“啊——!”
顾楠初还没来得及回头,脚下一滑,整个人跟个破麻袋似的顺着草坡叽里咕噜滚了下去。
手痛,脚痛,腰痛,屁股也痛……
身体各处不断传来的疼痛让她本能的双手护住头部。
正想办法自救时,身下陡然一空。
一种做梦时的失重感骤然袭来——
“噗通”
一声,她毫无预警的砸进湖里,水花溅起老高。
完了,她心头猛然沉了下去。
冰凉的湖水劈头盖脸淹过来,瞬间呛得她鼻子嗓子眼火辣辣的难受。
旱鸭子一个的顾楠初压根不会水,手脚并用,试图睁眼找活路,可越扑腾身子沉的越快。
想喊救命,却被浑浊的湖水死命往嘴里里灌,肺管子憋得要炸开,眼前一阵阵发黑。
心底里原始对水的恐惧从内心滚了出来,她还清晰的记得儿时落水也是现在的情景。
无力,害怕,大哭,挣扎,却越陷越深。
该死的水从西面八方袭来,耳朵,鼻子,嘴巴,眼睛更是酸涩的要命。
怎么办?
她的力气在不断的被消耗。
本来身子就够孱弱的,可偏偏遇到了她致命的劫难。
不行了,实在没力气了,她抬起头,勉强的睁开眼,努力的往光源方向划,可怎么越来越远,越来越暗?
那种穿书时熟悉又陌生的窒息感再次将她裹挟。
慢慢的,她的眼皮越来越重,西肢也不再挥动,随着冰凉的湖水往深处落去。
就像只在风中断了线的风筝,只能随波逐流。
就在她己经彻底放弃挣扎的时候,一条结实的胳膊猛的从后面托住她的腰,硬生生把她从水里薅了上来。

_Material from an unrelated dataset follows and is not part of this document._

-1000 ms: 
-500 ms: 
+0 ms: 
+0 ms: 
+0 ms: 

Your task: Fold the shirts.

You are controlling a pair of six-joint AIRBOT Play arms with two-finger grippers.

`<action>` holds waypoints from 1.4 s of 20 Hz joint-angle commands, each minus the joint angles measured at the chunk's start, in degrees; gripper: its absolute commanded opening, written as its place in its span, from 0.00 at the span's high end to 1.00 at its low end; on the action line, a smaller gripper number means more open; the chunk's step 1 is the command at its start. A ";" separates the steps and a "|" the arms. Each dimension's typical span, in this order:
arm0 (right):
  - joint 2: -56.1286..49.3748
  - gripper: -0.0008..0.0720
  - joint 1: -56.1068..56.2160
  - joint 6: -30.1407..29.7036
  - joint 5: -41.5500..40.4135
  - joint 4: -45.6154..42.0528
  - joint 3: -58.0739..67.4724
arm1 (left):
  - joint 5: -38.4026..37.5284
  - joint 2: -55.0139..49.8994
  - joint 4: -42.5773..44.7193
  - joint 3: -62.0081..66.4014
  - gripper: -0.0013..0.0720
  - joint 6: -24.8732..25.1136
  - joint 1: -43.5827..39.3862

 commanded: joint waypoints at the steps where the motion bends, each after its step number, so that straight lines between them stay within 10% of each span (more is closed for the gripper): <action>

恍如隔世的空气钻入鼻尖,让顾楠初不断大喘咳嗽,可是眼前除了刺眼的光,什么都看不到。
“咳咳咳……”
本来己经有些失去意识的她随着本能的咳嗽,身体急剧颤抖,“咳咳咳……”
傅靳言用手托住她的下巴,“顾楠初,你醒醒。”
顾楠初双眉紧皱,双眼紧闭,完全没有回应,他快速的将她托到岸边,抱在怀里。
“楠初,喘气!”
傅靳言的声音又急又冲,喘得厉害,贴着她耳朵根吼,“听见没!”
顾楠初像是在梦游,好像回到了原来的人生轨迹,玻璃饭桌上是她喜欢的番茄炒蛋,还有一碗胡辣汤正冒着热气。